In realtà, le tre donne hanno tutte raccolto un candidatura altrui. Tikhanovskaya è stata candidata dopo l’arresto del marito Serghey, un blogger dissidente emerso sulla scena nazionale proprio durante la crisi del Coronavirus. La fuga di Svetlana in Lituania, dopo le elezioni, non deve quindi sorprendere. Nè Svetlana nè Serghey (attualmente in carcere) sono politici di lungo corso e non hanno le spalle coperte per sfidare un regime come quello di Lukashenko.

Diverso il caso della altre due donne, che rappresentano altri candidati a cui è stato impedito con la forza di partecipare. Veronika Tsepkalo ha preso il posto del coniuge Valery Tsepkalo, un miliardario ed ex-diplomatico con contatti nel settore informatico sia negli Stati Uniti (dove è stato ambasciatore) sia a Mosca, dove è attualmente rifugiato.

Kolesnikova è invece la portavoce di Viktor Babariko, un banchiere che è stato in passato molto vicino a Lukashenko. Babariko è stato CEO della banca di Gazprom in Bielorussia ed è stato arrestato per questioni finanziarie legate alla sua professione. Nonstante sia attualmente detenuto, era e rimane sicuramente l’avversario più pericoloso per Lukashenko: Babariko è una figura conciliante e presentabile sia per i contatti stretti con il Cremlino sia perchè è estremamente popolare in Bielorussia (i sondaggi indipendenti lo davano oltre il 50% prima delle elezioni). Ad oggi Babariko rimane in carcere, ma è chiaro che Lukashenko non possa tenere un alto dirigente di Gazprom in prigione per sempre.

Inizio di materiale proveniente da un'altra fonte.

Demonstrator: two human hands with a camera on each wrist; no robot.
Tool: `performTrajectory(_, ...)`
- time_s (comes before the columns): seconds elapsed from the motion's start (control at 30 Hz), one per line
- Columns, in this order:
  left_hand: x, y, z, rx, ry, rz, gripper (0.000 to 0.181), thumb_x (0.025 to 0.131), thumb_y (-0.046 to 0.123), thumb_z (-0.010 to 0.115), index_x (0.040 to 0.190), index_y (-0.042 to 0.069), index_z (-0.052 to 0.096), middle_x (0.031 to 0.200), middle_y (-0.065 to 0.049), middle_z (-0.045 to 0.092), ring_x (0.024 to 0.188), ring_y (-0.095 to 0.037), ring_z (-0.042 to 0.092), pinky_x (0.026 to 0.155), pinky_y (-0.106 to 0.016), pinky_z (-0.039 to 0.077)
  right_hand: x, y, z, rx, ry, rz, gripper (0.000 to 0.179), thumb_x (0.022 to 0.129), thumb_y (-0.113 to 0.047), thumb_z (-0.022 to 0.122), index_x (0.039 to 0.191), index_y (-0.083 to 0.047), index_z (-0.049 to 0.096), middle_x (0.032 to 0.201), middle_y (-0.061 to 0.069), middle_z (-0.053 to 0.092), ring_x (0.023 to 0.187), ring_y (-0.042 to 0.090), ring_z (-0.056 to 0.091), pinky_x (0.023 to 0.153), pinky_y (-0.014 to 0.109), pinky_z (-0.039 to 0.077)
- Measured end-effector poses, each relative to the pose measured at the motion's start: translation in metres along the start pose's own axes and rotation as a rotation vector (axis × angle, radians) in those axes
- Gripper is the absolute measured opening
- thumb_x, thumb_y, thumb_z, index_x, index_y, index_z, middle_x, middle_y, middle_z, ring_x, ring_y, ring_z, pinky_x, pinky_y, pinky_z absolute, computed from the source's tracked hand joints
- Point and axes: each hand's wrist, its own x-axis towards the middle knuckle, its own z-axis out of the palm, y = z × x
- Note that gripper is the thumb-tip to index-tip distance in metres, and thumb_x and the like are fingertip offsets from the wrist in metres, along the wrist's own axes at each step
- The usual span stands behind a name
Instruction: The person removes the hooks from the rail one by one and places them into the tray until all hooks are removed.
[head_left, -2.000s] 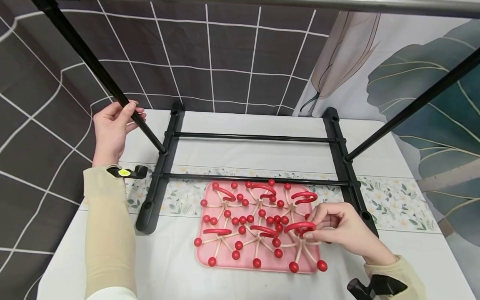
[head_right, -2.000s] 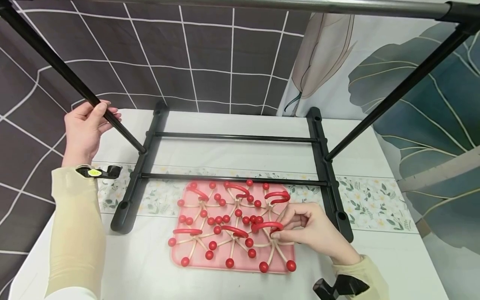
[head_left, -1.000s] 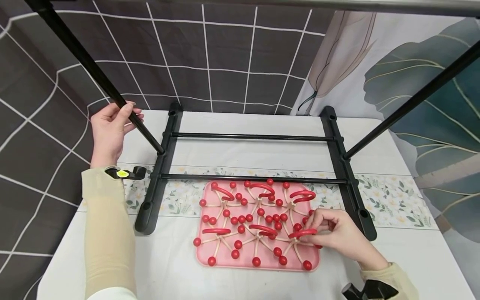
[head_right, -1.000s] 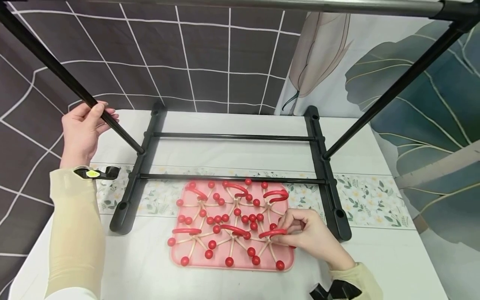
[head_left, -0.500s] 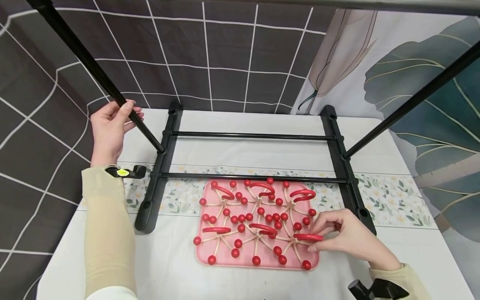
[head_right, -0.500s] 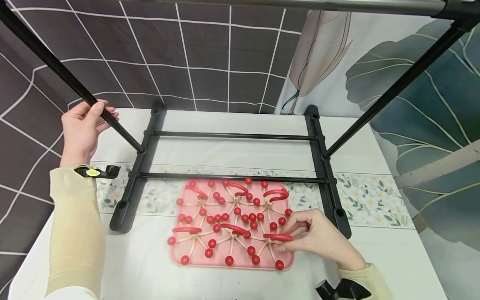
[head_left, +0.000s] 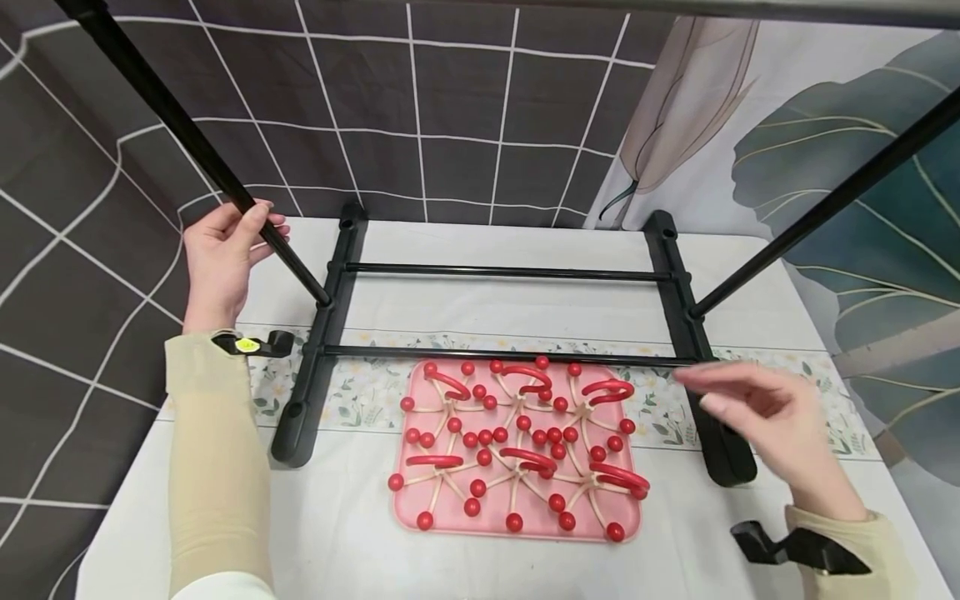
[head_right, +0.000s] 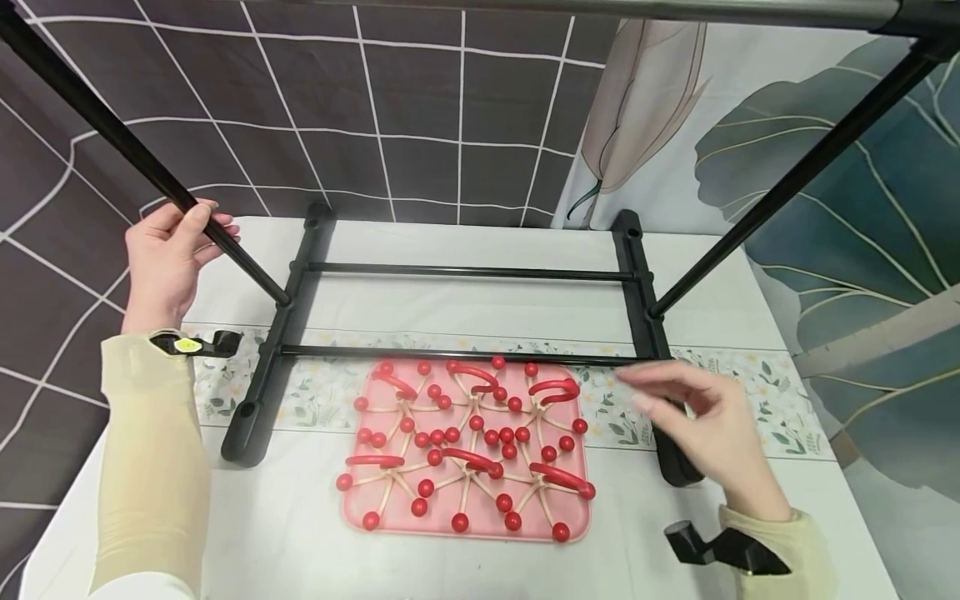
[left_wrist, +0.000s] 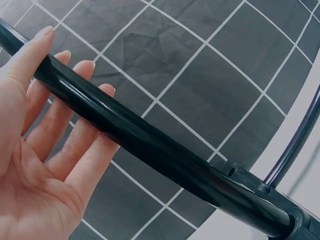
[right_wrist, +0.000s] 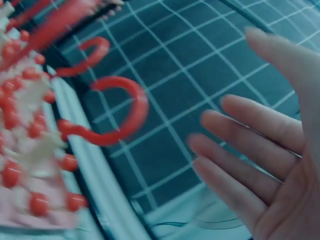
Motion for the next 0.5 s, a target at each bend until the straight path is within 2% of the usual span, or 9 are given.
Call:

Ciò non toglie che, ad oggi, l’opposizione in piazza non ha nè un leader nè un chiaro piano per il futuro del paese. Nonstante i brogli elettorali, palesi ed evidenti per chiunque, il futuro appare nebuloso. I manifestanti appaiono soli e mal organizzati e alla mercè della brutalità della polizia. Al momento, l’unica loro richiesta è che Lukashenko lasci il potere che detiene da 26 anni. Richiesta che Batka non è disposto a prendere nemmeno in considerazione.

Inoltre, a differenza del Maidan ucraino, i manifestanti non hanno un riferimento nell’Unione Europea o al di fuori dei confini nazionali. Anzi, la stessa UE in queste ore si è dimostrata poco interessata alle vicende interne di un paese con cui, sostanzialmente, non ha legami nè politici nè economici.

Diverso il caso della Polonia e dei paesi Baltici, che per motivi storici e geografici sono molto interessati alla questione bielorussa. In particolare, la destra polacca è molto interessata alle rivolte, dato che la Seconda Repubblica di Polonia (1918–1939) si estendeva su metà dell’attuale territorio bielorusso e la Chiesa Polacca ha una forte influenza sui quasi 1.5 milioni di cattolici bielorussi.

Ma mentre il popolo bielorusso domanda a gran voce più democrazia, a muovere le pedine e a decidere il destino di Lukashenko sarà con ogni probabilità il Cremlino. Il quale non ha certamente nessuna intenzione di rinunciare al controllo della Bielorussia.